La Chiesa fa già tanto, il punto è che è lasciata sola. E non dovrebbe essere spesso solo un ente assistenzialistico ma anche un pungolo rispetto a certe dinamiche istituzionali e sociali che non funzionano per niente. A volte, non ne ha neanche la forza: penso al povero parroco che sta nel quartiere di provincia, cosa può fare? A volte anche la scuola non ha la forza. Per questo il punto è unirsi, la rete, la sinergia lasciando le logiche burocratiche che ci impediscono di camminare insieme. Parlando con un ragazzo rinchiuso a Nisida, amico di Ugo, mi ha detto: “Io spero di andarmene da questa città, una volta uscito di qua, perché io mi lascio facilmente condizionare e purtroppo ho conosciuto persone che mi hanno condizionato negativamente. Oggi il carcere mi ha dato una seconda possibilità. Al posto di Ugo, potevo esserci io”. Questo è un esercito di invisibili e non si può combattere questa battaglia con una logica frammentata.

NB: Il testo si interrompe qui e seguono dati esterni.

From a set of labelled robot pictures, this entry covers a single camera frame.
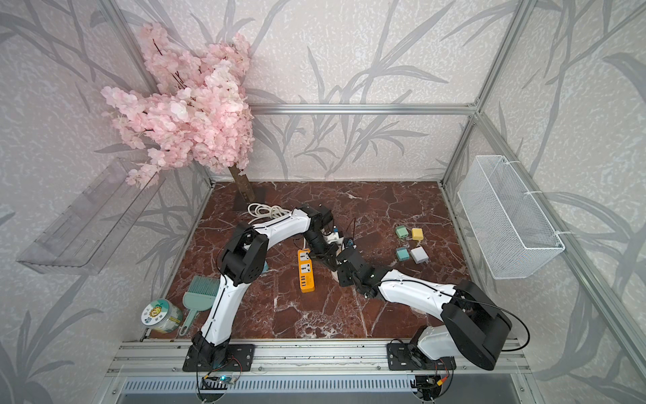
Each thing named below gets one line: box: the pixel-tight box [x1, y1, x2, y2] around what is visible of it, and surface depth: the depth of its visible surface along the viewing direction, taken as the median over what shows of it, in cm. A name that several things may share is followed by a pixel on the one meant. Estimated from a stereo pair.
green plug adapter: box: [395, 225, 409, 239], surface depth 104 cm
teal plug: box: [396, 246, 410, 262], surface depth 96 cm
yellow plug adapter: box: [411, 227, 424, 241], surface depth 103 cm
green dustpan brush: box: [179, 275, 221, 336], surface depth 88 cm
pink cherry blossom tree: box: [100, 22, 256, 203], surface depth 73 cm
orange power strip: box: [296, 248, 316, 294], surface depth 90 cm
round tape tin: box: [140, 297, 184, 335], surface depth 77 cm
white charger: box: [410, 245, 429, 265], surface depth 96 cm
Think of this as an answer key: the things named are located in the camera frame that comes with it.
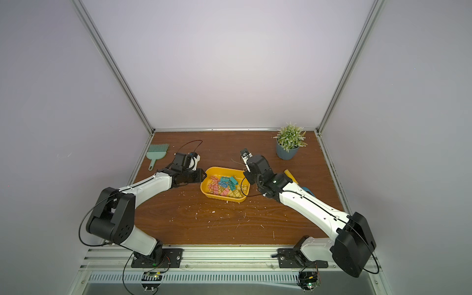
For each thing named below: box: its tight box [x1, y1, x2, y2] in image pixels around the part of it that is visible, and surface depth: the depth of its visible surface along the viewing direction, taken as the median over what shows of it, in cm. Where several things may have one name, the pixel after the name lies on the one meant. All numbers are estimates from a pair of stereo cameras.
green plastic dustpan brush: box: [146, 143, 170, 171], surface depth 112 cm
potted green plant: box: [272, 121, 308, 161], surface depth 97 cm
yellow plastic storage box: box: [199, 166, 251, 203], surface depth 95 cm
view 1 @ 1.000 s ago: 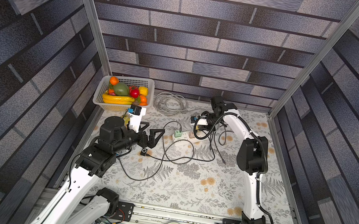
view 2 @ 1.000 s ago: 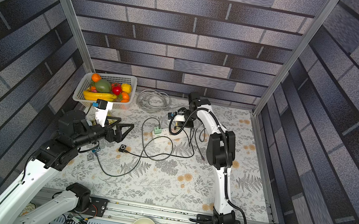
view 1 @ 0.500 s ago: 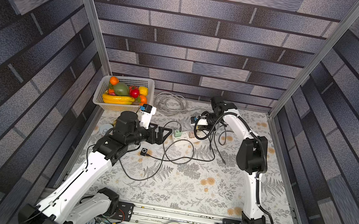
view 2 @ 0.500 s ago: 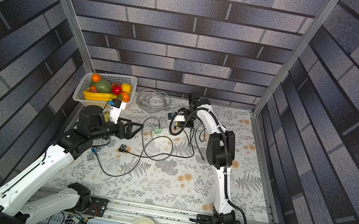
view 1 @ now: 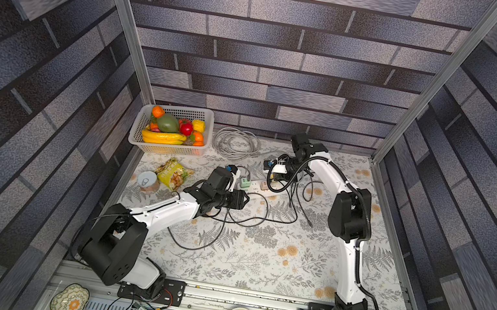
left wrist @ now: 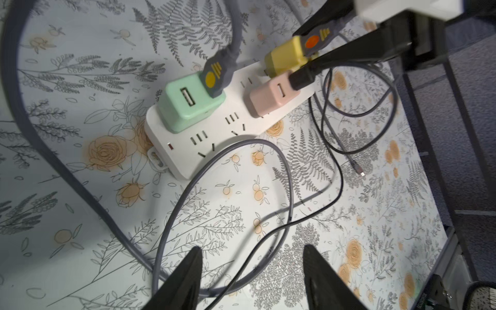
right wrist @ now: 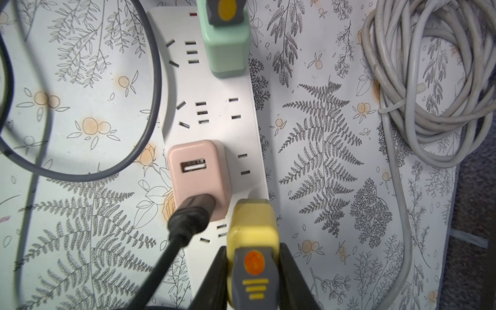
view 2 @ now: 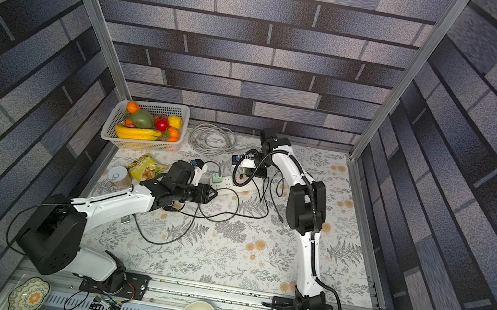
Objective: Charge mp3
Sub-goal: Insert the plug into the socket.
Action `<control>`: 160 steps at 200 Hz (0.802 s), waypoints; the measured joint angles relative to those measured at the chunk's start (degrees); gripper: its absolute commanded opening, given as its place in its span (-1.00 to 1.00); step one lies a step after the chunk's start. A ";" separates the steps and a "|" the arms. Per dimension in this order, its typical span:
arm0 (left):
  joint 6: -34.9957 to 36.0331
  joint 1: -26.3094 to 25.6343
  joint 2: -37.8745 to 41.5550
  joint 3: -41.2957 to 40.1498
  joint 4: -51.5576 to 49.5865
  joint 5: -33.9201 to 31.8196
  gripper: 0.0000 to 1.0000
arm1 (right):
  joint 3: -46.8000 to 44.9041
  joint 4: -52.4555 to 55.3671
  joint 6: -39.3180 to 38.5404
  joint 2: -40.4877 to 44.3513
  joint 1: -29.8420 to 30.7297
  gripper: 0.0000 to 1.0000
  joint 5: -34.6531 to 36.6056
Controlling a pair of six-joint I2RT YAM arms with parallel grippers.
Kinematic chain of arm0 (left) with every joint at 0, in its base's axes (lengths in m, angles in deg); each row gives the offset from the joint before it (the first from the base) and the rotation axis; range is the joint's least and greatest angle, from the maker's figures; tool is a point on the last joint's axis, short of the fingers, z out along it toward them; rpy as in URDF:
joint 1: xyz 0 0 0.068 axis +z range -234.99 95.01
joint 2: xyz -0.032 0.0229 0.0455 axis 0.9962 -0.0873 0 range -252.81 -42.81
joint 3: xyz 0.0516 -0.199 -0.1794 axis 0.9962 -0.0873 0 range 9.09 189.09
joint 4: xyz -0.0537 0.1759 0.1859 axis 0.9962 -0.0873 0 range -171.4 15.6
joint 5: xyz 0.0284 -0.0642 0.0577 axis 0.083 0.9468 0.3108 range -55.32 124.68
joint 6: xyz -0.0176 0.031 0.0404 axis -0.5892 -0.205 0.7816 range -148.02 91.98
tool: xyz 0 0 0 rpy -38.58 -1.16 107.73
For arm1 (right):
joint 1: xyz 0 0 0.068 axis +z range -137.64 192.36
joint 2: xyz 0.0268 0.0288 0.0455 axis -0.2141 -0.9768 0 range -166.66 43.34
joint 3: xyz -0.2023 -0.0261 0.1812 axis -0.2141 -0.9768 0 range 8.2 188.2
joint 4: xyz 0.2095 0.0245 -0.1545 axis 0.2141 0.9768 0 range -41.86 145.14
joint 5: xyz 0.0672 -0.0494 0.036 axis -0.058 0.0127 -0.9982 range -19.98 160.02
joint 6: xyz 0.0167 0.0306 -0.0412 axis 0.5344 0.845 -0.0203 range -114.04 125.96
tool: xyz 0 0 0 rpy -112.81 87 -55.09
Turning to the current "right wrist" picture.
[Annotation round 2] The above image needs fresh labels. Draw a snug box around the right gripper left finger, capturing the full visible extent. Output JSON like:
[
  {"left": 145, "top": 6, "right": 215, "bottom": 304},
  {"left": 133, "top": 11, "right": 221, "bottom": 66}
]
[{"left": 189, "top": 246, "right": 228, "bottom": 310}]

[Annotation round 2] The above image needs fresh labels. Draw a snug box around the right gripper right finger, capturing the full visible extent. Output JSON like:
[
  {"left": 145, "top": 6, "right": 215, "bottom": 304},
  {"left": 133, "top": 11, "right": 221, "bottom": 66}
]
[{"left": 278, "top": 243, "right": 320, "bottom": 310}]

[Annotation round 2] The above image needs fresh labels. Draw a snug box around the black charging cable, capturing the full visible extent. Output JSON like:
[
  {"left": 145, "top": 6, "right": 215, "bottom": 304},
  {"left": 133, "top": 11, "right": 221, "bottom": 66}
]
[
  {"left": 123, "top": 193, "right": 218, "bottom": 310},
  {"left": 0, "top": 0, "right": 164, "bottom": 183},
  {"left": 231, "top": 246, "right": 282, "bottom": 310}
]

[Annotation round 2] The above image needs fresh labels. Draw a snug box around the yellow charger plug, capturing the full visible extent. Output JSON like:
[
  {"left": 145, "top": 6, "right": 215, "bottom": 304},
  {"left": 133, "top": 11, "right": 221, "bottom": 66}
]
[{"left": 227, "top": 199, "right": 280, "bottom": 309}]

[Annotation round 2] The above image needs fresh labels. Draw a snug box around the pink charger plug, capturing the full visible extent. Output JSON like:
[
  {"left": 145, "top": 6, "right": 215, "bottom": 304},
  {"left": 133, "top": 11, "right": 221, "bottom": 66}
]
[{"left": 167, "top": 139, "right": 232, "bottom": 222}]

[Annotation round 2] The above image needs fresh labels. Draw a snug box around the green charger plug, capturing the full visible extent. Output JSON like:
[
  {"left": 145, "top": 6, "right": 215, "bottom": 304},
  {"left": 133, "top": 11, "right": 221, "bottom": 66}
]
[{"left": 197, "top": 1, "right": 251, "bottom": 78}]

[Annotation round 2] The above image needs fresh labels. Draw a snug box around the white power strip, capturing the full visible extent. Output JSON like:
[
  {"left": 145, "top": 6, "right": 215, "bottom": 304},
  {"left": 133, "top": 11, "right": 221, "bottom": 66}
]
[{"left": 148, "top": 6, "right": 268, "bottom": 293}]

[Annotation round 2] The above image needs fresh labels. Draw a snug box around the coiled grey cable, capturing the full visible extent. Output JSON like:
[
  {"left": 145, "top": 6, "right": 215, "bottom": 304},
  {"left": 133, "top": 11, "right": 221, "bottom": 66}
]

Occorre un patto educativo per Napoli.

Come il Papa ha parlato di un patto educativo globale, qui ci vuole un patto educativo per Napoli e la sua cintura metropolitana, in cui dovrebbero essere protagonisti tutti coloro che intersecano la vita dei minori. Forse, dovremmo lanciarlo noi come Chiesa. Napoli impari a prendersi cura dei suoi figli più fragili come madre premurosa e non più come una matrigna dormiente e distratta.